EXERCISE DETAILS = Please repeat the whole listing verbatim.
⁂
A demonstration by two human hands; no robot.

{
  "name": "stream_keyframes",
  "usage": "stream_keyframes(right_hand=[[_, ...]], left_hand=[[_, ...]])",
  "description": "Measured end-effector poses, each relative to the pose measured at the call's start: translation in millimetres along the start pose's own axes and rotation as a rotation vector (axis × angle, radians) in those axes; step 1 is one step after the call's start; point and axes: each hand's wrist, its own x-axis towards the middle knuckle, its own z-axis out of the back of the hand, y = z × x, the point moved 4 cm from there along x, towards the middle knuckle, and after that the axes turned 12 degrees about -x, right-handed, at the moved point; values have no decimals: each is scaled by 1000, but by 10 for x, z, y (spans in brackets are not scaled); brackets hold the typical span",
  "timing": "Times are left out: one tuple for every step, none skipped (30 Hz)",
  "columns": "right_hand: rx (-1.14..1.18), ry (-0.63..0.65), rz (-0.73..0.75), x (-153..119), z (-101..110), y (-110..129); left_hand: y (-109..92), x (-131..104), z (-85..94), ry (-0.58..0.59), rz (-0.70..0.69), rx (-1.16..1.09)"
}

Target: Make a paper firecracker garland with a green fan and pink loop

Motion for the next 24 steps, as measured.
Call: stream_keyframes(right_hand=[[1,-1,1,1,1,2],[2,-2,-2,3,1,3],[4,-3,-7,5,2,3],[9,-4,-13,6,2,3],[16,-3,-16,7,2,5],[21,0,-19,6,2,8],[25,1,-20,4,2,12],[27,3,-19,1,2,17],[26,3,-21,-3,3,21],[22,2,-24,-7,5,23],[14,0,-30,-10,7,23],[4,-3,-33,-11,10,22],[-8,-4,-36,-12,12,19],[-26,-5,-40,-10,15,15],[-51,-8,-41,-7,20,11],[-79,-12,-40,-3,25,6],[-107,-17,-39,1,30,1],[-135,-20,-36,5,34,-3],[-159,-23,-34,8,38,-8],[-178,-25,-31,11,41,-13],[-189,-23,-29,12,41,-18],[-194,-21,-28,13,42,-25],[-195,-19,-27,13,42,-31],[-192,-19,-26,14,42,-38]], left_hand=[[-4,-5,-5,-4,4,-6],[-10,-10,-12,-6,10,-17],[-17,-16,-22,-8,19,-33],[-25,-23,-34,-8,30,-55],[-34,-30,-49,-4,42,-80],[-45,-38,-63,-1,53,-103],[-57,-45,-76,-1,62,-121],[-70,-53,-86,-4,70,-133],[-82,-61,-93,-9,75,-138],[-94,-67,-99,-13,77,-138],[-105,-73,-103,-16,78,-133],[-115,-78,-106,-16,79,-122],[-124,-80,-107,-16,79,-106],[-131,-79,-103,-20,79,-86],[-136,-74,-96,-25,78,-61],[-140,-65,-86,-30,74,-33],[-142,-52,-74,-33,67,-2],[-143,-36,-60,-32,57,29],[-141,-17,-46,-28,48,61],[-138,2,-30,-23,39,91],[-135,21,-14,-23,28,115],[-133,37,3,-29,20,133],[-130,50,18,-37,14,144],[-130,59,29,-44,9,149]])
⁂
COMPLETED EXERCISE =
A demonstration by two human hands; no robot.

{
  "name": "stream_keyframes",
  "usage": "stream_keyframes(right_hand=[[_, ...]], left_hand=[[_, ...]])",
  "description": "Measured end-effector poses, each relative to the pose measured at the call's start: translation in millimetres along the start pose's own axes and rotation as a rotation vector (axis × angle, radians) in those axes; step 1 is one step after the call's start; point and axes: each hand's wrist, its own x-axis towards the middle knuckle, its own z-axis out of the back of the hand, y = z × x, the point moved 4 cm from there along x, towards the middle knuckle, and after that the axes turned 12 degrees about -x, right-handed, at the moved point; values have no decimals: each is scaled by 1000, but by 10 for x, z, y (spans in brackets are not scaled); brackets hold the typical span",
  "timing": "Times are left out: one tuple for every step, none skipped (30 Hz)",
  "columns": "right_hand: rx (-1.14..1.18), ry (-0.63..0.65), rz (-0.73..0.75), x (-153..119), z (-101..110), y (-110..129); left_hand: y (-109..92), x (-131..104), z (-85..94), ry (-0.58..0.59), rz (-0.70..0.69), rx (-1.16..1.09)"
}

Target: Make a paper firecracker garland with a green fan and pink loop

Motion for the next 24 steps, as measured.
Call: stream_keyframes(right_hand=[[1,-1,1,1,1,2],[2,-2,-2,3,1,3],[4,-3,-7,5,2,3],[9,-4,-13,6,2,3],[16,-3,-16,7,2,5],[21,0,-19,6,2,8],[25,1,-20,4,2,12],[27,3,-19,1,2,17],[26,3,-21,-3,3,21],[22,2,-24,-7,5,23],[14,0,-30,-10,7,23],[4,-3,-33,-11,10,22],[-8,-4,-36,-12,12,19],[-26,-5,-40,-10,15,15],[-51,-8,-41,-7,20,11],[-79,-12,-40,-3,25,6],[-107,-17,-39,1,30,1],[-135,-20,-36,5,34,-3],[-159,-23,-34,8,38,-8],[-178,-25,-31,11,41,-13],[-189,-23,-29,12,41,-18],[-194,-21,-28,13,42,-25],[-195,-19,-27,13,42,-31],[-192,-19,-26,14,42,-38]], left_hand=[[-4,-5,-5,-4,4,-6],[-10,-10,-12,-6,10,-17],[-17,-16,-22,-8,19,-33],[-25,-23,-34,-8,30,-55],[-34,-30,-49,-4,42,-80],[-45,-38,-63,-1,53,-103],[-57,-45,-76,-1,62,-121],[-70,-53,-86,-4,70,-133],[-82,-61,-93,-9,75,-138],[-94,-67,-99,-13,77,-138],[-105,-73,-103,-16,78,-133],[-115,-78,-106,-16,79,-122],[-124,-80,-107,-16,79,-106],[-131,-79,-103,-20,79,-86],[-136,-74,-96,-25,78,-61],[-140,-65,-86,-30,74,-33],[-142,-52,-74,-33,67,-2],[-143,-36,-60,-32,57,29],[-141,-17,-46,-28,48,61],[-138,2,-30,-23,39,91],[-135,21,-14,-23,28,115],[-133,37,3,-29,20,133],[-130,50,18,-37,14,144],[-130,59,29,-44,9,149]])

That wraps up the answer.